LINIMASSA.ID – Menteri Keuangan Sri Mulyani Indrawati menegaskan bahwa tahun 2026 akan menetapkan pajak edagang eceran dan emas, sebagai upaya untuk memperkuat pengawasan terhadap aktivitas shadow economy.
Beberapa sektor yang akan diprioritaskan meliputi pedagang eceran, usaha makanan dan minuman, peredaran emas, hingga perikanan yang selama ini dinilai rawan luput dari pencatatan resmi.
Dalam Nota Keuangan RAPBN 2026 dijelaskan, pajak pedagang eceran dan emas penting karena fenomena shadow economy menjadi salah satu penghalang utama dalam memperluas basis perpajakan di Indonesia.
Banyak pelaku usaha beroperasi tanpa izin, memanfaatkan transaksi tunai, serta tidak tercatat dalam sistem administrasi, sehingga aktivitas ekonomi yang sebenarnya besar tidak memberikan kontribusi maksimal bagi negara.
Pemerintah menilai shadow economy sebagai tantangan yang harus dihadapi dengan langkah konkret, salah satunya menerapkan pajak pedagang eceran dan emas.
Sejak 2025, strategi awal sudah disiapkan berupa pemetaan sektor rawan, penerapan Compliance Improvement Program (CIP), hingga penggunaan analisis intelijen agar penegakan hukum dapat difokuskan pada wajib pajak dengan risiko tinggi.
Upaya mempersempit ruang gerak shadow economy juga diperkuat lewat digitalisasi administrasi. Integrasi Nomor Induk Kependudukan (NIK) dengan Nomor Pokok Wajib Pajak (NPWP) melalui sistem coretax yang berlaku efektif 1 Januari 2025 menjadi salah satu instrumen utama untuk meningkatkan transparansi serta memastikan identitas pajak lebih akurat.
Pajak Pedagang Eceran dan Emas Upaya Atasi Shadow Economy
Selain itu, pengendalian shadow economy dilakukan dengan cara canvassing aktif untuk menjaring pelaku usaha yang belum terdaftar, termasuk menetapkan pajak pedagang eceran dan emas, serta menunjuk entitas luar negeri sebagai pemungut PPN atas transaksi digital lintas negara.
Dengan begitu, potensi penerimaan dari aktivitas ekonomi digital yang semakin berkembang bisa lebih terjamin masuk ke kas negara.
Pemerintah menargetkan penerimaan pajak tahun 2026 sebesar Rp 2.357 triliun atau naik 13,5% dibandingkan tahun sebelumnya. Sementara total penerimaan negara ditetapkan Rp 3.147,7 triliun dengan pertumbuhan hampir 10%.
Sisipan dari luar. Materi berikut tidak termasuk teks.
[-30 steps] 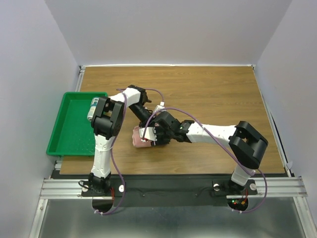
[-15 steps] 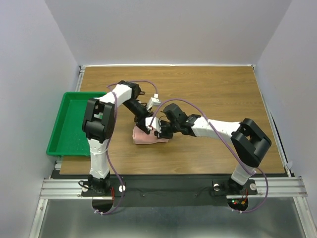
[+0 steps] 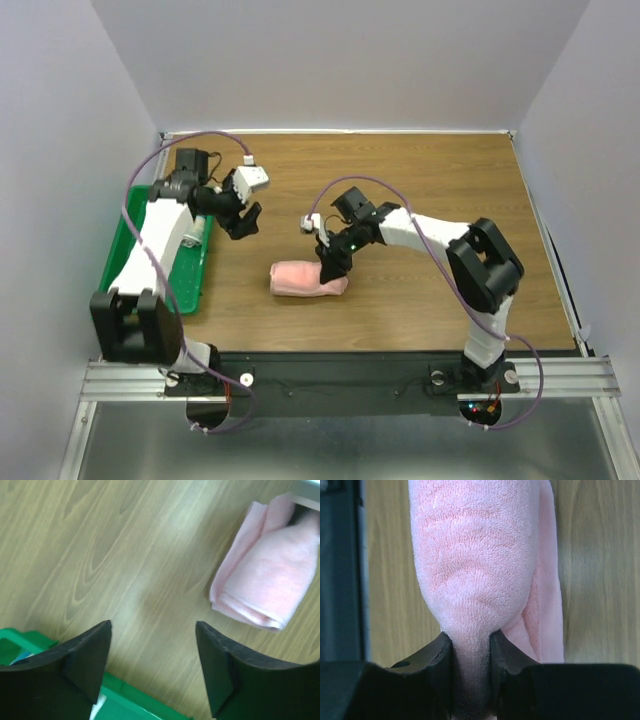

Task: Roll the towels
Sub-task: Roll the towel

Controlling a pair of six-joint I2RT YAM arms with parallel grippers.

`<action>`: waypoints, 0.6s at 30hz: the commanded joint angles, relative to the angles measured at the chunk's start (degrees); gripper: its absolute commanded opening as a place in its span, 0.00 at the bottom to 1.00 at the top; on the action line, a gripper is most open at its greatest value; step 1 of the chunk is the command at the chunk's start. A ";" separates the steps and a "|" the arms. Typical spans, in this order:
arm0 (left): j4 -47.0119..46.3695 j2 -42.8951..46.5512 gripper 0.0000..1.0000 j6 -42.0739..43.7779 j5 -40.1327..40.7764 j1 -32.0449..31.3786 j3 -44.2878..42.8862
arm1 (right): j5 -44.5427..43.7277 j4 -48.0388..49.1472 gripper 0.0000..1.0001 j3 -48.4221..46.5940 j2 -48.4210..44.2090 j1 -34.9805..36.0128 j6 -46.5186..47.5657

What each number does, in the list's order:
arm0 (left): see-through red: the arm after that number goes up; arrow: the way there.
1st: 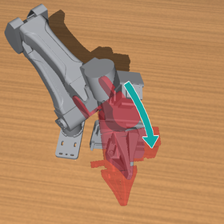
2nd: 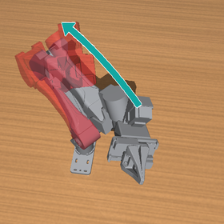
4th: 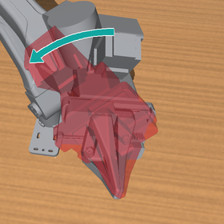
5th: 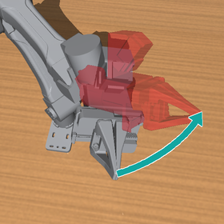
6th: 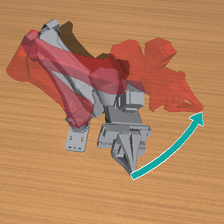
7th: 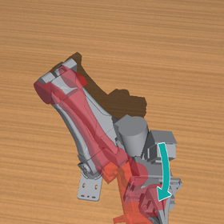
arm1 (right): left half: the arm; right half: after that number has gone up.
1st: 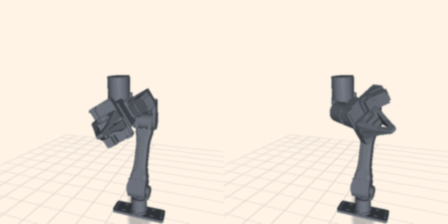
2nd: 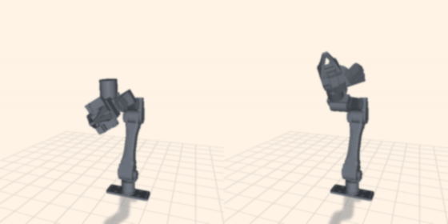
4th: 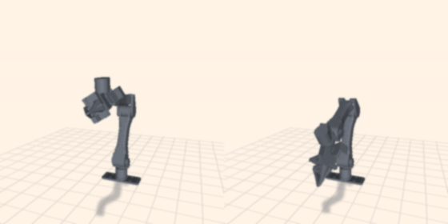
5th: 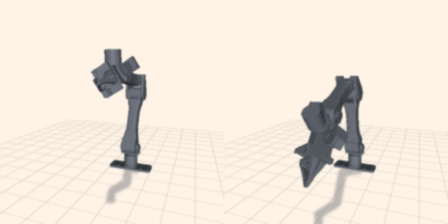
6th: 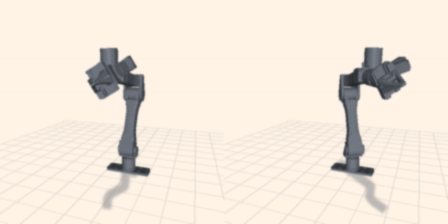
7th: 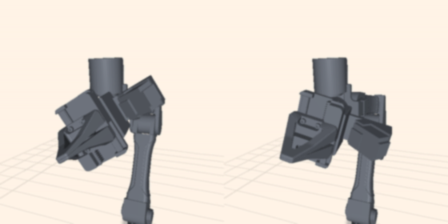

Target ini menunjukkan optimisme pemerintah sekaligus menjadi ujian atas efektivitas strategi pengawasan yang diterapkan.
Sektor perdagangan eceran menjadi fokus penting karena melibatkan jutaan transaksi kecil setiap harinya yang sulit diawasi. Dengan semakin luasnya penggunaan sistem pembayaran digital, pemerintah berharap basis data yang terkumpul akan memudahkan pemantauan dan menekan potensi kebocoran pajak.
Tidak kalah strategis, sektor makanan-minuman, emas, dan perikanan juga akan diawasi lebih ketat. Selain berperan besar dalam perekonomian, ketiga sektor ini masih menyisakan banyak ruang informal yang belum tersentuh regulasi pajak.
Melalui pendekatan yang lebih sistematis, pemerintah berambisi bukan hanya menambah penerimaan negara melalui pajak pedagang eceran dan emas, tetapi juga menciptakan iklim usaha yang lebih adil.